> **SOURCE MATERIAL**:
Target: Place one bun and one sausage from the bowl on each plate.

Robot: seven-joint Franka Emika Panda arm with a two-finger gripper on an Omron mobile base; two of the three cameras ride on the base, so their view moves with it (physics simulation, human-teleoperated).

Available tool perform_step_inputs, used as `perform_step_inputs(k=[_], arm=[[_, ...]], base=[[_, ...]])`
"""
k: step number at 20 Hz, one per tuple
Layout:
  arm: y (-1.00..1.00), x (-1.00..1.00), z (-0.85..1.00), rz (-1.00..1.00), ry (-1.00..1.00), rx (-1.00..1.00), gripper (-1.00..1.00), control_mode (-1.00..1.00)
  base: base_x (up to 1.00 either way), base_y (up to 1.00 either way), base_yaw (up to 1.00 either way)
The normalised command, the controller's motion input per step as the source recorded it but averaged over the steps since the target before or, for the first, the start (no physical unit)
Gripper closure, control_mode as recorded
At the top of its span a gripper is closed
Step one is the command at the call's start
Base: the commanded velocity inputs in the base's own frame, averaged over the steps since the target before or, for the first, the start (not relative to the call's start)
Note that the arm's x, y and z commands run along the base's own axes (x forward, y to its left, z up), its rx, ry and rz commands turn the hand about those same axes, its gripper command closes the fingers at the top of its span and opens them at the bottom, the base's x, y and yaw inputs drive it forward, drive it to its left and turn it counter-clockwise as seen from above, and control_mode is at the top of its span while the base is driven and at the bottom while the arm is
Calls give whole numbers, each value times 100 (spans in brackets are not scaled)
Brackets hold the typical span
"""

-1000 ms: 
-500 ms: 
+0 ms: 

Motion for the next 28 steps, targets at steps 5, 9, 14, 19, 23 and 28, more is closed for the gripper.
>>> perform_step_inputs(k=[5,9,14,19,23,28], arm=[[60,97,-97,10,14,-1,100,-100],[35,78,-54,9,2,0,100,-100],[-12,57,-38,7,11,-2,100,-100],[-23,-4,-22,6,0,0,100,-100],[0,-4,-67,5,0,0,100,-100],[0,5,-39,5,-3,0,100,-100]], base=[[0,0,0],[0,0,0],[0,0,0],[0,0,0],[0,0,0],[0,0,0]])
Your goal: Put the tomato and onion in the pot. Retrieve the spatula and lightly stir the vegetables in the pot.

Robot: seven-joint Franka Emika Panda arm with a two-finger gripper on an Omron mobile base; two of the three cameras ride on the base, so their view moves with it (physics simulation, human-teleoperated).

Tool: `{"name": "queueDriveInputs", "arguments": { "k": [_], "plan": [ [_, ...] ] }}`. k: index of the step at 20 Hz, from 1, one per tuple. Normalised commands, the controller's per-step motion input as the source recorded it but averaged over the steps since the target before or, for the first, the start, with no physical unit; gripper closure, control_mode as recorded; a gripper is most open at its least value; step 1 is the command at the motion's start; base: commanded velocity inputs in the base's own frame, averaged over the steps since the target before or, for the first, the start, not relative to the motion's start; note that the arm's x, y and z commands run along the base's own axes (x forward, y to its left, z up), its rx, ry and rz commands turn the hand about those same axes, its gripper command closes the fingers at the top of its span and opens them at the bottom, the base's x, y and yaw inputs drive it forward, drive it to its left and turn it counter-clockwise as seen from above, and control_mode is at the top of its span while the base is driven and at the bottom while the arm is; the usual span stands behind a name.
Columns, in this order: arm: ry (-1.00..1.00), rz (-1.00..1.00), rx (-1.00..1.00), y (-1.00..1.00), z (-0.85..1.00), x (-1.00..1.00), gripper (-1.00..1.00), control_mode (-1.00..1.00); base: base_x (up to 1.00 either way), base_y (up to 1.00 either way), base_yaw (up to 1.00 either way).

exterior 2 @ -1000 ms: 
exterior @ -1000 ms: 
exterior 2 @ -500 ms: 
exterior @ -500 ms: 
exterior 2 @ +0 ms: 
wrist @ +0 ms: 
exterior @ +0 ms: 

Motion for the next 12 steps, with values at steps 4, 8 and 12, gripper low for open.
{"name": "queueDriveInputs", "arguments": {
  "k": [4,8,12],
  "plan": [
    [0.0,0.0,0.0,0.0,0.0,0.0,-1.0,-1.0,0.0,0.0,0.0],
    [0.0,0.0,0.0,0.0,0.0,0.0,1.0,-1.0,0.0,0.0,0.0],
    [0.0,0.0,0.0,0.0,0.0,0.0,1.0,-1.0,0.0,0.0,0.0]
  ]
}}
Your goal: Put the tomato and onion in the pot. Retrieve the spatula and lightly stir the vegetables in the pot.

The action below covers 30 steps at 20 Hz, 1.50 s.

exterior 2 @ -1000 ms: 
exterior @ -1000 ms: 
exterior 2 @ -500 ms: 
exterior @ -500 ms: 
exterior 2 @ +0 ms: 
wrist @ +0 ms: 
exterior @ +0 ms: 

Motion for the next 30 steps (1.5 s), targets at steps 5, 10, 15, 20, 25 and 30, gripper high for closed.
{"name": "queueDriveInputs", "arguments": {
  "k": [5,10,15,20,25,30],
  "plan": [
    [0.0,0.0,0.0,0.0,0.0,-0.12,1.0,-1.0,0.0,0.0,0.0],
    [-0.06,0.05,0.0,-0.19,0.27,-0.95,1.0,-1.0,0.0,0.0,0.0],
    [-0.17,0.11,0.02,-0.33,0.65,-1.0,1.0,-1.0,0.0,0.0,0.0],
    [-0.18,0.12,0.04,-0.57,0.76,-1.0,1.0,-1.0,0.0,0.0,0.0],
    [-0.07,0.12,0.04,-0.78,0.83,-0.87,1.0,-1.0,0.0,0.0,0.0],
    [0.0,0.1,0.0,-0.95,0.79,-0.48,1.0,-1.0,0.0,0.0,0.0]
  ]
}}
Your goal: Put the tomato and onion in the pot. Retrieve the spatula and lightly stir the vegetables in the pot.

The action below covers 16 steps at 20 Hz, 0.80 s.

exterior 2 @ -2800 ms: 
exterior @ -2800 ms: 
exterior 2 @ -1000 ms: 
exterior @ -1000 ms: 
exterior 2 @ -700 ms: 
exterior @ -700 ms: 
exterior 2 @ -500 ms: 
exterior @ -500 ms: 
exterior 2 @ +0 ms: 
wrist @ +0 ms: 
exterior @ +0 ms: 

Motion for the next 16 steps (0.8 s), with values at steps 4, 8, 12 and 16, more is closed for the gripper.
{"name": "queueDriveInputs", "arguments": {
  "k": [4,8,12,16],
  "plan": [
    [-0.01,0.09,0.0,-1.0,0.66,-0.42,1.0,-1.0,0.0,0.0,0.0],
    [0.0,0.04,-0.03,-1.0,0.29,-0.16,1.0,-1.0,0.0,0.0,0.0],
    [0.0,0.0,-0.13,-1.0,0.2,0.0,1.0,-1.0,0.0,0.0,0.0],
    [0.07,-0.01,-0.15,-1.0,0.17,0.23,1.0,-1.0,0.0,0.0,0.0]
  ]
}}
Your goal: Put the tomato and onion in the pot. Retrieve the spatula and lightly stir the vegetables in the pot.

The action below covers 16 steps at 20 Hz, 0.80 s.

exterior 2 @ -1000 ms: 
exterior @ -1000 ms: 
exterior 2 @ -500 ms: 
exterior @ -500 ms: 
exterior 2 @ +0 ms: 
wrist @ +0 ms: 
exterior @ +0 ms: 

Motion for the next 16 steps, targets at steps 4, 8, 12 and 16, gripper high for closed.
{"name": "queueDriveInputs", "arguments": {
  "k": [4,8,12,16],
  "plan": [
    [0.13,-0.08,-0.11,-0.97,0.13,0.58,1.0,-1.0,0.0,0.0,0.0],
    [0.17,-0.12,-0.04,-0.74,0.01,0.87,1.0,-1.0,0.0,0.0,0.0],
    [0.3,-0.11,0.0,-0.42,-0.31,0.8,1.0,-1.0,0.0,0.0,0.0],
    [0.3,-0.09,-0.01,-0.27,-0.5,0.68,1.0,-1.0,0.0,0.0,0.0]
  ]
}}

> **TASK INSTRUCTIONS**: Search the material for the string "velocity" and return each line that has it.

> **COMPLETED EXERCISE**:
Base: the commanded velocity inputs in the base's own frame, averaged over the steps since the target before or, for the first, the start (not relative to the call's start)
Tool: `{"name": "queueDriveInputs", "arguments": { "k": [_], "plan": [ [_, ...] ] }}`. k: index of the step at 20 Hz, from 1, one per tuple. Normalised commands, the controller's per-step motion input as the source recorded it but averaged over the steps since the target before or, for the first, the start, with no physical unit; gripper closure, control_mode as recorded; a gripper is most open at its least value; step 1 is the command at the motion's start; base: commanded velocity inputs in the base's own frame, averaged over the steps since the target before or, for the first, the start, not relative to the motion's start; note that the arm's x, y and z commands run along the base's own axes (x forward, y to its left, z up), its rx, ry and rz commands turn the hand about those same axes, its gripper command closes the fingers at the top of its span and opens them at the bottom, the base's x, y and yaw inputs drive it forward, drive it to its left and turn it counter-clockwise as seen from above, and control_mode is at the top of its span while the base is driven and at the bottom while the arm is; the usual span stands behind a name.

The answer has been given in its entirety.